AWS

AWS S3

Category: Storage

Amazon provides object storage service in the form of S3 – Simple Storage Service. This service is used to store data in the form of objects or files. It is very easy to use S3, but at the same time looking at the number of configuration options provided by Amazon it can get a bit overwhelming.

Amazon S3 provides a web interface using which we can manage our files stored in it. Below are some of the features of using S3.

  1. Simple to use
  2. Storage management
  3. Storage monitoring
  4. Access control
  5. Integrates seamlessly with other AWS services

AWS S3 makes use of buckets to store objects. Buckets are created in a specific region.

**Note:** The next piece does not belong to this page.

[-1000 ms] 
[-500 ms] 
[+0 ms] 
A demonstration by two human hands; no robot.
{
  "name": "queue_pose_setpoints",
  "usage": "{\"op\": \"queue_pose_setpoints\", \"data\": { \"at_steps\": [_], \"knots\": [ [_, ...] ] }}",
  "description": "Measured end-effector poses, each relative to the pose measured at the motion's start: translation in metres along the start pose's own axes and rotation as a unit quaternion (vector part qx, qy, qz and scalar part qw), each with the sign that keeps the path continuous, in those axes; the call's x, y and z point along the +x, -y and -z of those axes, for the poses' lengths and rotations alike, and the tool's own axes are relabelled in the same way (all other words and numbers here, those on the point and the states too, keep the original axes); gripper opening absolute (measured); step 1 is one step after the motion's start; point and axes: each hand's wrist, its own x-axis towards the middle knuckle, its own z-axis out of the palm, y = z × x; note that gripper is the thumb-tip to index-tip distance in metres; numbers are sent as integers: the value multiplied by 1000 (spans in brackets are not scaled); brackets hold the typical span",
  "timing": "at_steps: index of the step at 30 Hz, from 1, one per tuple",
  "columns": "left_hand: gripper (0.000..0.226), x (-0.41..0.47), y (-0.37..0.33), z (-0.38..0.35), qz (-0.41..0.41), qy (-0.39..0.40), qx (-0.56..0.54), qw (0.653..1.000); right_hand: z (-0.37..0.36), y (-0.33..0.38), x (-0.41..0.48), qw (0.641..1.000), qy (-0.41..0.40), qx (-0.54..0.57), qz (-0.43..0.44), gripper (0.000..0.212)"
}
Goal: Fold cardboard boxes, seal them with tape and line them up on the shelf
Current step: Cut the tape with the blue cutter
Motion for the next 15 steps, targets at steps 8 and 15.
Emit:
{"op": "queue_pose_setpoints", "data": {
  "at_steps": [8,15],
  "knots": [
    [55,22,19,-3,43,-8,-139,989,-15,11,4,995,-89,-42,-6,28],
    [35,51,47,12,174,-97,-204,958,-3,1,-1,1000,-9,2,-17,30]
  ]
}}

For the least latency, it makes sense to select a region that is closer to the users. While creating a new bucket, you need to select the name of the bucket which is unique globally. AWS also gives you the option to enable bucket-versioning, add tags, enable encryption for objects stored in this bucket, and a setting to enable object lock.

By default, object versioning is enabled for all the objects added to the buckets. This helps us analyze and restore an older version whenever necessary. It also helps keep track of the changes made to a particular object. Along with objects, a metadata file is also created automatically. This metadata file holds the information about the object in key-value pairs and is no more than 2 KB in size.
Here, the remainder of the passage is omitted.